La película está narrada por el maestro del pueblo (Christian Friedel) a través de una voz en off que se erige como hilo conductor y que nos explica los misteriosos sucesos trágicos que tuvieron lugar en la aldea poco antes de estallar la guerra: un hilo invisible que hizo caer el caballo del médico; la muerte inexplicable de una mujer; Sigi, el hijo del barón, y Karli, el hijo ilegítimo del médico, que fueron brutalmente apaleados; el incendio del establo de los campesinos que trabajan para el barón… Fechorías cuyo autor permanece sin ser descubierto y que revolucionan la comunidad al abrir las sospechas sobre unos y otros. Este retrato de los estragos que perviven ocultos en comunidades muy pequeñas acerca La cinta blanca a películas europeas como Dogville (Lars von Trier, 2003) o Sátántangó (Béla Tarr, 1994). Con la primera comparte no solamente el análisis de cómo se origina la violencia a partir de la rigidez moral y el miedo como forma de dominio y sumisión, sino también las opciones formales para mantener al espectador a una cierta distancia de lo narrado buscando su implicación emocional sin caer en una catarsis de tipo melodramático. La frontalidad en la concepción espacial y la planificación, así como el estatismo de la cámara y la preferencia por los encuadres lejanos, hielan el relato hasta bordear los límites de lo inhumano. De este modo, las tesis de Haneke hacen comprensible que lo incomprensible también existe y tiene nombre de persona. Por otro lado, la película comparte con Sátántangó el retrato coral de la pobreza de unas relaciones que se tejen por necesidad, al no existir otras opciones entre los habitantes de una comunidad tan pequeña. Como en aquella, los personajes viven asfixiados por los límites del pueblo y por la dificultad de desprenderse del control y el poder de las figuras de la autoridad (el padre, el cura, el médico, el barón…).

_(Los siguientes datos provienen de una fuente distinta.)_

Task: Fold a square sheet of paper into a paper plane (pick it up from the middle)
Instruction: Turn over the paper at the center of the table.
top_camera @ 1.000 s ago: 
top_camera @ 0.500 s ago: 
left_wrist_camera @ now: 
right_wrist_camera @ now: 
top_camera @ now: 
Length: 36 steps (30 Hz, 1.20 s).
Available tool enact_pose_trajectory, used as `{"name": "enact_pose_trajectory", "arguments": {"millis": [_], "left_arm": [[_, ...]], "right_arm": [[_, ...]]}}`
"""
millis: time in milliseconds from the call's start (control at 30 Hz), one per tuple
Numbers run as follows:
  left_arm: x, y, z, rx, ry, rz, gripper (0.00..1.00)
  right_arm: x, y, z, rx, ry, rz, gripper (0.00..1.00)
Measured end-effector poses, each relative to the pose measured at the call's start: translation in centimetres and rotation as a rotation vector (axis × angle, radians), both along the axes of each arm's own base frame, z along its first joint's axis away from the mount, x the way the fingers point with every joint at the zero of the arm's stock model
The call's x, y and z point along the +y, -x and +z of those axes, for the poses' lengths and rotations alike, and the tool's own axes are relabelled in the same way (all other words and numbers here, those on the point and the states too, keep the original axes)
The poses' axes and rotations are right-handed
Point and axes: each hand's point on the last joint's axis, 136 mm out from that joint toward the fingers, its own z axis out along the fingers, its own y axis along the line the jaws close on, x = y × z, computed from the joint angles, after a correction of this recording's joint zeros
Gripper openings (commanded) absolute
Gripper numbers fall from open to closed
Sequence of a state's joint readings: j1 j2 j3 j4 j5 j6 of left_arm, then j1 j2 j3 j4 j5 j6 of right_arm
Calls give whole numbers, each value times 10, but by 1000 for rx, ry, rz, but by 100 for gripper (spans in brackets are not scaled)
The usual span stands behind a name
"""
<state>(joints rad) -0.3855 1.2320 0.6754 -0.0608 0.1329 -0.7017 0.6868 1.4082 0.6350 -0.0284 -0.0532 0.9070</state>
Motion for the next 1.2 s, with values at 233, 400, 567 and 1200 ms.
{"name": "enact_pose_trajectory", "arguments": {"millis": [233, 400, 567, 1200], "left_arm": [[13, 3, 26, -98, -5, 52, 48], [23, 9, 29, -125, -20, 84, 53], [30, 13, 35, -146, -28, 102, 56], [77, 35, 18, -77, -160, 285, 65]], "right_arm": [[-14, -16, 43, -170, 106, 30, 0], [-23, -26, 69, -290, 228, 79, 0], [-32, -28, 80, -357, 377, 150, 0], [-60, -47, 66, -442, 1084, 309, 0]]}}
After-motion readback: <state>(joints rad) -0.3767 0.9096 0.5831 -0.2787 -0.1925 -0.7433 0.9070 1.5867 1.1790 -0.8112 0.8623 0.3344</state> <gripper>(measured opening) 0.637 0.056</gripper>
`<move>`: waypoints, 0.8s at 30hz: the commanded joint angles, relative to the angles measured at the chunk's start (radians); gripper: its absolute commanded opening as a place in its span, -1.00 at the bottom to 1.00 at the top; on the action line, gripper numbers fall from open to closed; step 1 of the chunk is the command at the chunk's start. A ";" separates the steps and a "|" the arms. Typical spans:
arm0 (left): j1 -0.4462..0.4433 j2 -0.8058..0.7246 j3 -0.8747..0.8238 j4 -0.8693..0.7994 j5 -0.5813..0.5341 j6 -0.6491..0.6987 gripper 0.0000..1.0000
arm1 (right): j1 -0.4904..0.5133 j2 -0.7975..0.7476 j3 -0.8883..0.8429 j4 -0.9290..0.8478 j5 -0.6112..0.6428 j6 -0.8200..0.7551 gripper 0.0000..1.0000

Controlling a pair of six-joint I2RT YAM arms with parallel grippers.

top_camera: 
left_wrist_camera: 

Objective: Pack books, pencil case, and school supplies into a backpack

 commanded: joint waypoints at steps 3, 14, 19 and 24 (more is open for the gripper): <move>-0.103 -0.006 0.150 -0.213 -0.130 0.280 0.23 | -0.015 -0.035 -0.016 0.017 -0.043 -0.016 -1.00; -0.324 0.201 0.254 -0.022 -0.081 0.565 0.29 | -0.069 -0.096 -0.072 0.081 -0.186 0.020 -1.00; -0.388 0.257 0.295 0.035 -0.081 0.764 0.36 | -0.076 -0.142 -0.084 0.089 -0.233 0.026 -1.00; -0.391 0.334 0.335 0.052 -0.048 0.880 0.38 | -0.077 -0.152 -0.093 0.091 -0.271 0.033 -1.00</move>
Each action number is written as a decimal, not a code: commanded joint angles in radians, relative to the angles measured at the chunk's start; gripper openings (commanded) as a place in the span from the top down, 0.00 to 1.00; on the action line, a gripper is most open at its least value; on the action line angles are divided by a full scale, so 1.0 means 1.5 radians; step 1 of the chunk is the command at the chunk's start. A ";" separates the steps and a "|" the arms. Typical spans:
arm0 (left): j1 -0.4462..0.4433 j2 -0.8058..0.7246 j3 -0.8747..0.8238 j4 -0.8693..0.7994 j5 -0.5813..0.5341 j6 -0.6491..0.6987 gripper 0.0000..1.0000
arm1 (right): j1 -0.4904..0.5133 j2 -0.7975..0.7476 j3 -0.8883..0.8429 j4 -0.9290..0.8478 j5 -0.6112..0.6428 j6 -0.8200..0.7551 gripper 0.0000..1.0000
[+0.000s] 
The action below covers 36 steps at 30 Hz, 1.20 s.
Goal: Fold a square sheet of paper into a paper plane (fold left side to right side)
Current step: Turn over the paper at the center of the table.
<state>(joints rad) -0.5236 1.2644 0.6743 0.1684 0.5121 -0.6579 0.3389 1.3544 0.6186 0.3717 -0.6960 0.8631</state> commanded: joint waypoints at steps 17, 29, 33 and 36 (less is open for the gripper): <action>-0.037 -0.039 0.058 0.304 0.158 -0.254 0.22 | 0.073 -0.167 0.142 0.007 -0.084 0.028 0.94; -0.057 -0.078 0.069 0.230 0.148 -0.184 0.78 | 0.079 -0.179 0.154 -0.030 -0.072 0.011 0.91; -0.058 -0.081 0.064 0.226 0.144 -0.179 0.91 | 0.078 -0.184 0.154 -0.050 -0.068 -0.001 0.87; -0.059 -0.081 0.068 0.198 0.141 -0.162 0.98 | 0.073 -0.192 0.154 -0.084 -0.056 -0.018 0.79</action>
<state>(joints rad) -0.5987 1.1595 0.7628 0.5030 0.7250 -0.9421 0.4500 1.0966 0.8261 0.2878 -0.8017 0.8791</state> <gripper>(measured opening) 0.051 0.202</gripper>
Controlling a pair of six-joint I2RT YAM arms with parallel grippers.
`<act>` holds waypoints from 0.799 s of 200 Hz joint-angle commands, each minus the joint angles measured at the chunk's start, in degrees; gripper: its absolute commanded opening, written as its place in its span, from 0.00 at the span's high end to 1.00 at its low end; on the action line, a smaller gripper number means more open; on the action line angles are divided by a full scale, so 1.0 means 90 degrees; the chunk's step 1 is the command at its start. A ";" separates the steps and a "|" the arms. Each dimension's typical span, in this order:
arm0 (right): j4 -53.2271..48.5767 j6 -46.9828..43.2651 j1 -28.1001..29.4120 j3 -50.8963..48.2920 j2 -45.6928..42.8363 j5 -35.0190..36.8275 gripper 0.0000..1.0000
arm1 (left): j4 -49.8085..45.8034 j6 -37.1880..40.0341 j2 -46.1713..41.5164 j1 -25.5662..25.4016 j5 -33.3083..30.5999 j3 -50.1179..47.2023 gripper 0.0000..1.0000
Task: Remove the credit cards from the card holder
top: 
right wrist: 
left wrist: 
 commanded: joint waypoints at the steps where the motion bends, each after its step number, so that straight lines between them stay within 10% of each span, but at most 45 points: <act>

En La cinta blanca la máxima expresión del dominio y de la opresión recae en la figura del pastor (Burghart Klausner), cuyos hijos deben servir a la causa de su padre, es decir, representar la bondad, la generosidad, la inocencia, la pureza, la paz… Es por ello que el pastor no duda en atarles una cinta blanca en el brazo para que recuerden a cada momento cuál es su misión en el mundo y que, incluso, decida atar los brazos de su hijo mayor, Martin (Leonard Proxauf), a la cama para evitar que el niño se masturbe. Como no podía ser de otro modo, la represión de estos niños provoca que acumulen rabia, ira y odio hacia su padre. Unos sentimientos de los cuales solamente se podrán desprender llevando a cabo las acciones violentas que sacuden al pueblo. He aquí, pues, el origen de la violencia. Es por ello que cuando el maestro confiesa sus sospechas al pastor sobre sus hijos, el hombre es incapaz de aceptar que tal maldad provenga de su prole, educados con esmero según sus prédicas. Lo que hace, junto a todos los habitantes del pueblo, es buscar una explicación plausible a los actos vandálicos culpando al médico y a la partera, quienes han huido del pueblo escapando de la guerra. Un disfraz que venda los ojos de los hombres y que los incapacita para asumir que el origen del mal está en sí mismos. Nada más cerca de la realidad. Sin duda.